By applying a mixed integer optimization model with fairness objectives, Dynamic Ideas created an automated scheduling system that:

  • Increased departmental revenue by over 8%.

  • Reduced pay inequities and distributed undesirable shifts more fairly.

  • Incorporated physician preferences transparently.

  • Produced schedules in minutes instead of days.

The result: a fairer, more efficient schedule that staff trusted and embraced.

Why Fairness in AI and Optimization Matters

In healthcare, unfair or opaque decision-making isn’t just a technical issue, it’s an ethical one. Algorithms can unintentionally reinforce inequities if not designed with fairness in mind. By explicitly including fairness constraints, organizations can:

  • Protect vulnerable groups or individuals.

  • Distribute workload more equitably.

  • Build transparency and trust into decision-making.

Fair optimization turns AI from a “black box” into a clear, accountable tool that leaders and staff can understand and trust.

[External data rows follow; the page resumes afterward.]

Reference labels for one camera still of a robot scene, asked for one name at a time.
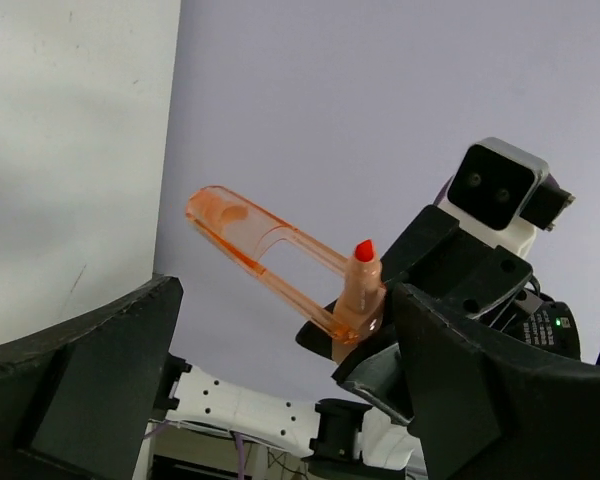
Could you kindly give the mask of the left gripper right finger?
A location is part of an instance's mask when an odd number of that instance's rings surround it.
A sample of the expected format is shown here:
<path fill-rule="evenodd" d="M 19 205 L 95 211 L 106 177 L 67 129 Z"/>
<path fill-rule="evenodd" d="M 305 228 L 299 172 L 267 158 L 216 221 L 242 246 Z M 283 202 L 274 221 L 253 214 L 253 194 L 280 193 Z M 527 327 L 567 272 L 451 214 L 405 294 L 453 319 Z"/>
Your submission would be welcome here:
<path fill-rule="evenodd" d="M 415 425 L 429 478 L 600 479 L 600 366 L 492 332 L 497 422 Z"/>

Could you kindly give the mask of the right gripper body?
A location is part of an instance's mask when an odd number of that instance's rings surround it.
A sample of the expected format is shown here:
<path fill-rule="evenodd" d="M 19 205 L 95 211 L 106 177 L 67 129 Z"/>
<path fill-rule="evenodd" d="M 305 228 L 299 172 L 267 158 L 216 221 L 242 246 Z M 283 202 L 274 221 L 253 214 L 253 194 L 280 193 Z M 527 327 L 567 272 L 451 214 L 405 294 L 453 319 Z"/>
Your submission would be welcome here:
<path fill-rule="evenodd" d="M 534 289 L 523 288 L 506 305 L 492 310 L 489 327 L 538 349 L 580 359 L 579 334 L 570 308 Z"/>

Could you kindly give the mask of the orange correction tape dispenser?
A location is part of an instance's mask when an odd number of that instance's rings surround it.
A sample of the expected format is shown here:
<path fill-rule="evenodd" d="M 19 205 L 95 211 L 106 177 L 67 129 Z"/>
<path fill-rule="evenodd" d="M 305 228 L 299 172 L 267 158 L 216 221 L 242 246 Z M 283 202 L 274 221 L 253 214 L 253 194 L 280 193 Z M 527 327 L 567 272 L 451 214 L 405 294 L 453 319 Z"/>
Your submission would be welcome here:
<path fill-rule="evenodd" d="M 332 340 L 356 345 L 382 326 L 387 288 L 372 240 L 339 253 L 223 186 L 196 191 L 185 215 L 210 243 Z"/>

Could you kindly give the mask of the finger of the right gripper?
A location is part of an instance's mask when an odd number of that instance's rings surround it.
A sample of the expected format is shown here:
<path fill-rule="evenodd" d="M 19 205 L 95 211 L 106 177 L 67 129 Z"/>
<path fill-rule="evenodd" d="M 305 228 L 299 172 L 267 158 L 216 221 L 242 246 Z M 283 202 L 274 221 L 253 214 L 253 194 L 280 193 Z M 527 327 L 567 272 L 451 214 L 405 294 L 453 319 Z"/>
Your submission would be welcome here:
<path fill-rule="evenodd" d="M 493 425 L 480 316 L 508 306 L 531 278 L 529 263 L 502 247 L 453 254 L 405 275 L 389 293 L 389 323 L 364 341 L 333 378 L 399 425 Z"/>
<path fill-rule="evenodd" d="M 381 280 L 387 289 L 405 280 L 416 265 L 431 257 L 458 229 L 458 219 L 438 206 L 425 206 L 381 257 Z M 311 322 L 300 328 L 295 341 L 316 355 L 331 357 L 332 338 Z"/>

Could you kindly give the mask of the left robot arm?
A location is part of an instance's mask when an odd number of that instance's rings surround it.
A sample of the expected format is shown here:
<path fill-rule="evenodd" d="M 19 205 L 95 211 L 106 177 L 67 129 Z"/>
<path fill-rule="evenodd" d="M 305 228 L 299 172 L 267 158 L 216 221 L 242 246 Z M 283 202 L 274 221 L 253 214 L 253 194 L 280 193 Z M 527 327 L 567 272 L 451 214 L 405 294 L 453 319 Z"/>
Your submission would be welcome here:
<path fill-rule="evenodd" d="M 0 479 L 128 479 L 154 419 L 244 434 L 334 479 L 401 478 L 413 450 L 431 479 L 600 479 L 600 364 L 475 320 L 520 289 L 507 273 L 444 296 L 398 283 L 389 326 L 335 372 L 363 402 L 312 404 L 171 356 L 182 288 L 152 280 L 0 345 Z"/>

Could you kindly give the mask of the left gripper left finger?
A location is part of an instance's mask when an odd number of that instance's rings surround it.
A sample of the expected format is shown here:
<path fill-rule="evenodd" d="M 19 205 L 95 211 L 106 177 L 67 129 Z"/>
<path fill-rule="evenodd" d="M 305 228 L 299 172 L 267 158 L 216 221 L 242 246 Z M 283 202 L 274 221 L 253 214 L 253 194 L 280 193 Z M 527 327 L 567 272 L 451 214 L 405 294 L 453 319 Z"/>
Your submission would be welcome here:
<path fill-rule="evenodd" d="M 183 296 L 156 277 L 0 345 L 0 479 L 130 479 Z"/>

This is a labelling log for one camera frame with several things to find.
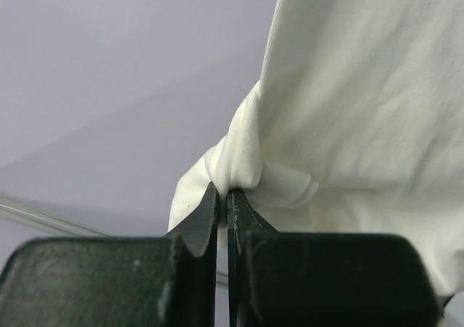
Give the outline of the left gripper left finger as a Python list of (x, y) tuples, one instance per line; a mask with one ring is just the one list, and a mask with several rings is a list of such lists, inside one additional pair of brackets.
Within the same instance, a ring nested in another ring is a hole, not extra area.
[(220, 196), (209, 183), (199, 205), (164, 238), (180, 239), (194, 257), (216, 257)]

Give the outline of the white t shirt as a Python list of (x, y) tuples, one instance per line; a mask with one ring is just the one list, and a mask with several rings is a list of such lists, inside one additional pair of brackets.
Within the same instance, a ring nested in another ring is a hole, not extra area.
[(277, 0), (257, 84), (179, 180), (281, 231), (394, 233), (436, 293), (463, 290), (463, 0)]

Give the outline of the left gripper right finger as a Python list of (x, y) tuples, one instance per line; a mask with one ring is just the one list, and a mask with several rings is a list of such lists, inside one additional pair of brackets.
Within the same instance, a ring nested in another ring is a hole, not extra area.
[(277, 229), (254, 210), (242, 190), (232, 190), (228, 193), (228, 208), (231, 229), (236, 240), (245, 240), (250, 232), (278, 233)]

Building Smarter, Fairer Healthcare Systems

Healthcare leaders face mounting pressure to deliver high-quality, equitable care with limited resources. Optimization and fair AI offer a disciplined, future-ready way forward. They help organizations:

  • Reveal trade-offs clearly so stakeholders can make informed, ethical choices.

  • Move debates from gut feeling to measurable outcomes.

  • Accelerate decision-making and process redesign.

  • Build trust by making fairness explicit.

The result is decision-making that’s smarter, fairer, and better aligned with both patient needs and operational realities. From operating room schedules to public health planning and beyond.

Final Thoughts

The tools to achieve this are here today. With modern optimization solvers and AI models, even the most complex healthcare systems can turn data into fair, transparent, and impactful decisions.

Healthcare will always involve tough choices, but with optimization and AI, those choices can be made faster, fairer, and with greater confidence, improving care for patients and working conditions for the people who serve them.